:: Aim of the exercise ::
Find every line in the data that contains the word "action". Return each of those lines.

:: Information supplied ::
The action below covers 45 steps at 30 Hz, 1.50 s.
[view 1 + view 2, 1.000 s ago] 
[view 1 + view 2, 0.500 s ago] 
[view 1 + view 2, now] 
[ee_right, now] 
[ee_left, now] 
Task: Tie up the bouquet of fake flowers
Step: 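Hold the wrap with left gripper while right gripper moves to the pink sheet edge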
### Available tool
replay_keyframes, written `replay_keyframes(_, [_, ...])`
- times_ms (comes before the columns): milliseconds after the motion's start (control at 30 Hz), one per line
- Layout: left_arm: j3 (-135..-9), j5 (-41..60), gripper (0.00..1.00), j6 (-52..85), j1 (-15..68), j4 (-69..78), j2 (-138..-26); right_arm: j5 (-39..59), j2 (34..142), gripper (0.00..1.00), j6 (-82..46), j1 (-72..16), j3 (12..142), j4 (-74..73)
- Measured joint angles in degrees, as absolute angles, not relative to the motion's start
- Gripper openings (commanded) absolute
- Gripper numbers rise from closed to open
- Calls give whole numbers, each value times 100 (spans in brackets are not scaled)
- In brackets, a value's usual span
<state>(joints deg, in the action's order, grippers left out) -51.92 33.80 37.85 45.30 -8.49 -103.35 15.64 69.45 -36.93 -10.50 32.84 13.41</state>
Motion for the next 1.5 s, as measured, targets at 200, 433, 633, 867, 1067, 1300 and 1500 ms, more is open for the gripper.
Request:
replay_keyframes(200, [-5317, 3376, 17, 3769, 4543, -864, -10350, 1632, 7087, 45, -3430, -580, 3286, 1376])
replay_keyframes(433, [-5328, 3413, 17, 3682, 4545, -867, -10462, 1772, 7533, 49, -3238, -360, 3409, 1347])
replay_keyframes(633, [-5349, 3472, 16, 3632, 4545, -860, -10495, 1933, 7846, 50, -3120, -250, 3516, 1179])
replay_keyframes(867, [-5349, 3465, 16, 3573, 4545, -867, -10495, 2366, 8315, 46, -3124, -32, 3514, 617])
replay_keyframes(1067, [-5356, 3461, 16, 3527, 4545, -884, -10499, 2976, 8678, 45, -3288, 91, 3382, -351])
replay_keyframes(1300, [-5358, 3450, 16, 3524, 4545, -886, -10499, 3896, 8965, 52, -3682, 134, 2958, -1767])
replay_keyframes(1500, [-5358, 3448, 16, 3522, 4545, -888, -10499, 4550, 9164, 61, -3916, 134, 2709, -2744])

:: Your response ::
The action below covers 45 steps at 30 Hz, 1.50 s.
<state>(joints deg, in the action's order, grippers left out) -51.92 33.80 37.85 45.30 -8.49 -103.35 15.64 69.45 -36.93 -10.50 32.84 13.41</state>

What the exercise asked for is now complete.